Когда я был произведением искусства (Шмитт) - страница 66

— Адам бис, — произнес я сдавленным голосом.

— Адам бис, точно. Слушай, я как-то не думал об этом совпадении: у этой скульптуры такое же имя, как у тебя.

— Потому что это и есть я.

До Ганнибала не сразу дошел смысл моих слов, он готов был продолжать свою пламенную речь, но вдруг осекся, и оборванная фраза повисла в гнетущей тишине.

Фиона хлопнула его по плечу.

— Папа, я тебе об этом не говорила, потому что до сих пор мне не казалось это необходимым. Но это правда. Наш Адам, Адам, которого мы любим и которого так не хватало нам в последние дни, это… Адам бис.

Ганнибал спрятал лицо в ладони и громко простонал.

— Боже мой, что же я наделал?

Он схватил мою руку и, дрожа от волнения, поднес ее к своим губам.

— Простите… простите… я не знал… я не хотел… простите меня.

Мои пальцы стали влажными от его слез. Я беспомощно оглянулся на Фиону, ожидания от нее объяснений.

— Папа слепой, — тихо произнесла она.

Я посмотрел внимательно на Ганнибала, и до меня внезапно дошло, что молочная лазурь радужной оболочки его глаз, неподвижность их диафрагмы, мечтательная размытость его взгляда — не что иное, как две бесчувственные точки мертвых глаз.

— Ему были знакомы только ваше присутствие, ваши размышления и ваш голос. Когда я читала ему газетные статьи, в которых писали о вас, я смалодушничала и описала ему… работу Зевса-Питера-Ламы… не уточняя, что речь идет о вас.

— Почему же?

— Потому что для меня вы не тот… человек. В вас нет ничего общего с… вашим внешним видом.

Ганнибал, продолжавший держать мою руку, вдруг осознал, до какой степени она… бесчувственная. Изумление добавилось к его слезам. Затем хуже: любопытство. Он невольно принялся ощупывать меня, поднимать одну руку, другую, пытаясь представить меня… Я отшатнулся от него, как от огня.

— Нет! — закричал я.

— Простите.

Он оперся о руку дочери, чтобы встать со стула.

— Пойдем, Фиона. Сегодня я наделал достаточно глупостей. Мне стыдно.

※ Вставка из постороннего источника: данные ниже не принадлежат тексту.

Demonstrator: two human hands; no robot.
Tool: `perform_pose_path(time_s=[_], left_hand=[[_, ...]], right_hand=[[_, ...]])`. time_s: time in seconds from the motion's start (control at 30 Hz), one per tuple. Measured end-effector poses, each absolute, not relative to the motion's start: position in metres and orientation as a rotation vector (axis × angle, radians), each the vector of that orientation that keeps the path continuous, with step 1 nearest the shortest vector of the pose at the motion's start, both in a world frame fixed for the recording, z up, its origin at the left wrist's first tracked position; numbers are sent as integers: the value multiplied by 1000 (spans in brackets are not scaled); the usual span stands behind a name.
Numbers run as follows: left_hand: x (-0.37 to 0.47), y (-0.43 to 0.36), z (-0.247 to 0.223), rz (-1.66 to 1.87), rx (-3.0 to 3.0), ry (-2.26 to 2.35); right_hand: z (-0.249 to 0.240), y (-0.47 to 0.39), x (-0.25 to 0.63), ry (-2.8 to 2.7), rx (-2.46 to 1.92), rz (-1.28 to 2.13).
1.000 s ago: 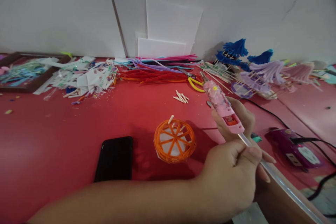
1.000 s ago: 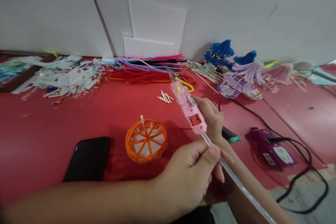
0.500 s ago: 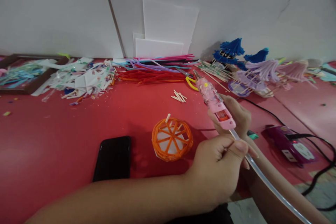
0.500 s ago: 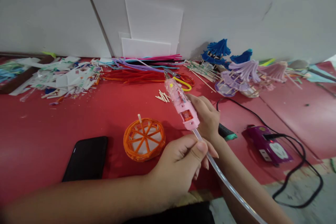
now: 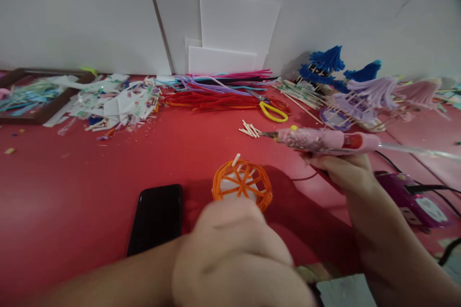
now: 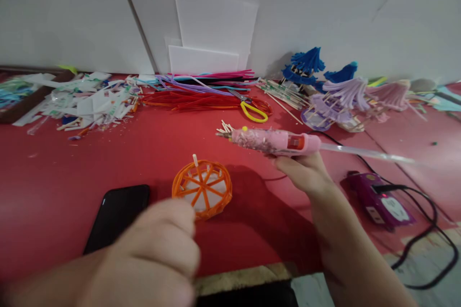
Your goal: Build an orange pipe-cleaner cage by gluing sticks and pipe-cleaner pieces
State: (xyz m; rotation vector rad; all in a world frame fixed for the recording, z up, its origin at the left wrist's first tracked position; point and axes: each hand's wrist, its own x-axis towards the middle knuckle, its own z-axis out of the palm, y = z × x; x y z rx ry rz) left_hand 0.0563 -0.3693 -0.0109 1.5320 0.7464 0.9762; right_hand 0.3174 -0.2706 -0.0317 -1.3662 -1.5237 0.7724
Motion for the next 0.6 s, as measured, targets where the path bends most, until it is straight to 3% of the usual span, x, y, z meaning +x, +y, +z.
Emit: perform_pose_path(time_s=[0.1, 0.33, 0.6], left_hand=[[22, -339, -20, 1356, 1893, 818], [-9, -293, -36, 664, 2031, 874], [2, -302, -39, 660, 1859, 921]], right_hand=[[-23, -274, 318, -1545, -1325, 845], [-13, -274, 316, -1845, -1172, 773], [-18, -274, 304, -1949, -1045, 631]])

Фиона проворно собрала кисти, тюбики и тряпки. Ганнибал поднял на меня невидящие глаза и нерешительным голосом спросил:

— До завтра?

— Не знаю.

Он кивнул головой, что, мол, понимает. И все же повторил:

— До завтра, надеюсь. Если вы захотите, я расскажу, каким я вас видел.

И широко улыбнулся. Чувствуя, как ему тяжело, я в ответ тоже попытался выдавить из себя улыбку. Не знаю, как он мог ощутить, но он тотчас же воскликнул:

— Спасибо!

Забросив за спину сумку и мольберт, Фиона взяла подмышку свежеиспеченную картину, протянула старику другую руку, и они медленно стали удаляться от меня. Теперь я лучше понимал их неспешную походку: он не просто опирался о ее руку, Фиона вела его через песчаное море.